(Directions) Nothing but a number belongs in the answer: the count of lines below that contain the word "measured".

(Data)
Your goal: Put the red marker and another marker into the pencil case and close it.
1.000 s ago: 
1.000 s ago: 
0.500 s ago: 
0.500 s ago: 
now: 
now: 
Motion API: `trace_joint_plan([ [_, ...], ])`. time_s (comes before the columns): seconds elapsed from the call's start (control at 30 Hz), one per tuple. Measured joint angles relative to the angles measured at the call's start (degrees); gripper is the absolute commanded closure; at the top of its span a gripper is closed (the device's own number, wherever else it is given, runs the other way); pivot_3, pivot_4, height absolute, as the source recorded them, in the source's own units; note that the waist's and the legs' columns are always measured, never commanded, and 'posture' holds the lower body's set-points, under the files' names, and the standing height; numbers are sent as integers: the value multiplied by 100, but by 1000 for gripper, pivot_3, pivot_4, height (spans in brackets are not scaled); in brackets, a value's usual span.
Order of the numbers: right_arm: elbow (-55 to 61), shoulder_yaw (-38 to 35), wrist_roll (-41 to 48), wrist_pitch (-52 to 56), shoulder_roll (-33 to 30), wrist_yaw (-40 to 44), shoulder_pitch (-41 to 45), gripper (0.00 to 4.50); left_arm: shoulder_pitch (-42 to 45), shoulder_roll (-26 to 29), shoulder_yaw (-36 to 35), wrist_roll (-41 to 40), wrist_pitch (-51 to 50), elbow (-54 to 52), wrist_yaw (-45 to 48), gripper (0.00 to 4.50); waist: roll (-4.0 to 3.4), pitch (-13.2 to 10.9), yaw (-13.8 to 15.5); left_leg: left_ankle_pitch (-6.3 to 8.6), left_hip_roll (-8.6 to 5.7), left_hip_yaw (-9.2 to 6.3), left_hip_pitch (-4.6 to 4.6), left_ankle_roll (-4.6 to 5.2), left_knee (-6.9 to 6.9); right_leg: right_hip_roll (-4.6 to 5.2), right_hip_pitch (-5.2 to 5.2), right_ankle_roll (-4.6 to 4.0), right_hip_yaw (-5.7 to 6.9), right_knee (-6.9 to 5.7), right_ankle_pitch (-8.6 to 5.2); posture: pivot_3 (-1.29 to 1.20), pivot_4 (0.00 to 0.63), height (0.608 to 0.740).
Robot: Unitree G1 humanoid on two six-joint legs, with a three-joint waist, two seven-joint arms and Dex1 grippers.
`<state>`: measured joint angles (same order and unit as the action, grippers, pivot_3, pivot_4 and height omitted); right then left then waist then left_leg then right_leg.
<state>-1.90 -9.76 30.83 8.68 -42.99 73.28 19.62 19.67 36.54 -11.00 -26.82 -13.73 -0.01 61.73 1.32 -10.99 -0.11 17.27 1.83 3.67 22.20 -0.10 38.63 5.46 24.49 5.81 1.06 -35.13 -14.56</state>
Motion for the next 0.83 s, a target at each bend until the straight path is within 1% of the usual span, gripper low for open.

(Result of the task) 2